Fathur Rahman dalam ujian tersebut memperoleh yudisium Mumtaz atau Cumlaude. Tim penguji terdiri atas Muhammad Syairozi Dimyati (ketua sidang), Yuli Yasin (anggota), Rusli Hasbi (anggota), dan Imam Sujoko (anggota merangkap pembimbing).

Dalam tesisnya yang ditulis dalam bahasa Arab berjudul Al Harakah al Ijtima'iyyah fi as Siyasah fi Manzhur al Adillah asy Syar'iyyah wa al Qanun al Wadh'i al Indunisy: Dirasah Siyasiyah Ushuliyah Tahliliyah (Gerakan Sosial Politik dalam Perspektif Dalil-dalil Syariah dan Undang-undang Republik Indonesia: Studi tentang Kajian Poltik dan Ushul Fikih), Fathur Rahman mengatakan bahwa Gerakan Tanda Pagar (#2019 Ganti Presiden) merupakan gerakan murni dari masyarakat karena kecewa terhadap berbagai kebijakan pemerintah yang tidak pro rakyat, sehingga menimbulkan banyak ketimpangan sosial.
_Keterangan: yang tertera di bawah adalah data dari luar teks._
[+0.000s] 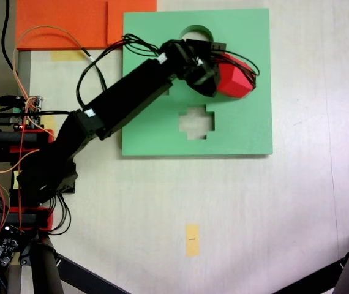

Kritik masyarakat terhadap pemerintah, menurut dia, bertujuan guna memperoleh keadilan dan keseteraan. Untuk itu, gerakan sosial politik menjadi salah satu sarana yang efektif guna mencapai tujuan tersebut.

“Gerakan ini juga bertujuan agar pemerintah tidak semen-mena mengambil kebijakan yang dapat merugikan rakyat,” katanya.

Fathur Rahman menegaskan bahwa gerakan #2019 Ganti Presiden tidak bertentantangan dengan UUD 1945 dan perundangan yang lain. Sebab gerakan tersebut tidak bertujuan untuk menggulingkan pemerintahan yang sah, melainkan untuk mengganti pemerintahan baru melalu mekanisme pemilihan umum.

“Adanya tuduhan bahwa gerakan tersebut sebagai perbuatan makar juga tidak benar. Hal itu hanya perbedaan pandangan dan penafsiran saja dalam memahami UU RI,” ungkapnya. (ns)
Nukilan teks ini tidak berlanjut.